» What you need to do
Print the first line of the data below and every one after it, through the line containing "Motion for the", exactly as written.

» Source data

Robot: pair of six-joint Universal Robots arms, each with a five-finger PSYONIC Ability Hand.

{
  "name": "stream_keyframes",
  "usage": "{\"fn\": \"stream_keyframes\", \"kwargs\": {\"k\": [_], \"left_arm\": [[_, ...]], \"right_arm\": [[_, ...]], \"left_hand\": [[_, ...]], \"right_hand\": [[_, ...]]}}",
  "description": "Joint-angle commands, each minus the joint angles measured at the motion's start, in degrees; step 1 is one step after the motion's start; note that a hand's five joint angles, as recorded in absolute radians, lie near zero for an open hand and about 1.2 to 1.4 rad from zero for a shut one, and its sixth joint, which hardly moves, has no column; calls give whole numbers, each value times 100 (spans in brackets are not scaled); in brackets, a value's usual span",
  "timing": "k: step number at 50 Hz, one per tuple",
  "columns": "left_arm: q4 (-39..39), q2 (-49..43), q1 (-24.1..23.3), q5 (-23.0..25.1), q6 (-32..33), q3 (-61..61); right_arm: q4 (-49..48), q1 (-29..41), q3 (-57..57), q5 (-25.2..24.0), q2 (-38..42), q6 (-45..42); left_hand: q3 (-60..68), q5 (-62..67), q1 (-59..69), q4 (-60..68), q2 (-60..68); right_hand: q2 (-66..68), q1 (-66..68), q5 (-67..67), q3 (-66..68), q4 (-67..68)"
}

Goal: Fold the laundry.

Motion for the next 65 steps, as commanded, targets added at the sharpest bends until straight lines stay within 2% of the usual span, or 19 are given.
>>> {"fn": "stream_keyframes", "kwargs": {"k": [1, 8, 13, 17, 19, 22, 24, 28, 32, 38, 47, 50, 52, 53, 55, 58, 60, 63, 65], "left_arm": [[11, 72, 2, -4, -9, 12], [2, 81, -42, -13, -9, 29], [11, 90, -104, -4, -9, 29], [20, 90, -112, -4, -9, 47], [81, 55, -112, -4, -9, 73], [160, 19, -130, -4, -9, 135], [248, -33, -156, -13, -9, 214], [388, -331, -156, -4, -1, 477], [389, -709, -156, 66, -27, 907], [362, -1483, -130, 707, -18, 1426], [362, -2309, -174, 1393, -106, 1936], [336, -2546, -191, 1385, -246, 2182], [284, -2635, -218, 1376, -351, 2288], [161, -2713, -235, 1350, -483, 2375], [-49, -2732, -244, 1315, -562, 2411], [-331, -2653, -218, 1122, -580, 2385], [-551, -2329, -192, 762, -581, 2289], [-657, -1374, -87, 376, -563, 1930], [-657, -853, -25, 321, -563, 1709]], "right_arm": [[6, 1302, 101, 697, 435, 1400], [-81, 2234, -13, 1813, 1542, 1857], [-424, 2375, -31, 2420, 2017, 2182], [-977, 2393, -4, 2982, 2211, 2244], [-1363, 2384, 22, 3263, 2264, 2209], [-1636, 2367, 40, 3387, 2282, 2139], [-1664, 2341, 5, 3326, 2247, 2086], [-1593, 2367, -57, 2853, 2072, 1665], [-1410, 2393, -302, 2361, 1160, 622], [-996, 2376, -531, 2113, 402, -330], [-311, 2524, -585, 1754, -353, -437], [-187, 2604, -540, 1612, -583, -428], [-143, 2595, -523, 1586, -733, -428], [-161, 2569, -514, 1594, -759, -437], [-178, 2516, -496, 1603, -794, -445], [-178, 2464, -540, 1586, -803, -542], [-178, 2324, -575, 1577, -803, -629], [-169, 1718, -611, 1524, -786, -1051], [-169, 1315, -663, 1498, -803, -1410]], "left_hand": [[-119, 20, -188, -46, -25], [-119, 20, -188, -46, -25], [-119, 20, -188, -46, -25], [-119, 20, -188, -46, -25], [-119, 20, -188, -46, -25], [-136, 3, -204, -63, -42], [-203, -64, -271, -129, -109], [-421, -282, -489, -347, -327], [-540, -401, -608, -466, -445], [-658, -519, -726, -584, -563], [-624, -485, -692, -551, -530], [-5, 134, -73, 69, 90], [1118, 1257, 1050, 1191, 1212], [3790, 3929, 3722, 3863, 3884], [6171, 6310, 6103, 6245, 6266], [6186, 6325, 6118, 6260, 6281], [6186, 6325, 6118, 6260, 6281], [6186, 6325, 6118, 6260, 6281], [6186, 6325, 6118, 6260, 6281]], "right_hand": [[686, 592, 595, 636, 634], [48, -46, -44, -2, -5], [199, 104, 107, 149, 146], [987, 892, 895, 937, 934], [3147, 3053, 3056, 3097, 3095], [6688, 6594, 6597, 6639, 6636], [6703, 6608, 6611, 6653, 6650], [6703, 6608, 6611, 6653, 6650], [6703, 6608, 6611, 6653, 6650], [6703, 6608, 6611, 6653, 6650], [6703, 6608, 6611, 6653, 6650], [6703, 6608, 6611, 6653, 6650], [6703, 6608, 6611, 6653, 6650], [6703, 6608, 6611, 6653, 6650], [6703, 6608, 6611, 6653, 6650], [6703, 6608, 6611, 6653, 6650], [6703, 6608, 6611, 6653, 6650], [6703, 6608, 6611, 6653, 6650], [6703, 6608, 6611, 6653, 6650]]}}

» Result of the exercise
Robot: pair of six-joint Universal Robots arms, each with a five-finger PSYONIC Ability Hand.

{
  "name": "stream_keyframes",
  "usage": "{\"fn\": \"stream_keyframes\", \"kwargs\": {\"k\": [_], \"left_arm\": [[_, ...]], \"right_arm\": [[_, ...]], \"left_hand\": [[_, ...]], \"right_hand\": [[_, ...]]}}",
  "description": "Joint-angle commands, each minus the joint angles measured at the motion's start, in degrees; step 1 is one step after the motion's start; note that a hand's five joint angles, as recorded in absolute radians, lie near zero for an open hand and about 1.2 to 1.4 rad from zero for a shut one, and its sixth joint, which hardly moves, has no column; calls give whole numbers, each value times 100 (spans in brackets are not scaled); in brackets, a value's usual span",
  "timing": "k: step number at 50 Hz, one per tuple",
  "columns": "left_arm: q4 (-39..39), q2 (-49..43), q1 (-24.1..23.3), q5 (-23.0..25.1), q6 (-32..33), q3 (-61..61); right_arm: q4 (-49..48), q1 (-29..41), q3 (-57..57), q5 (-25.2..24.0), q2 (-38..42), q6 (-45..42); left_hand: q3 (-60..68), q5 (-62..67), q1 (-59..69), q4 (-60..68), q2 (-60..68); right_hand: q2 (-66..68), q1 (-66..68), q5 (-67..67), q3 (-66..68), q4 (-67..68)"
}

Goal: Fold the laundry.

Motion for the next 65 steps, as commanded, targets added at the sharpest bends until straight lines stay within 2% of the usual span, or 19 are given.

That's the answer, with nothing more to add.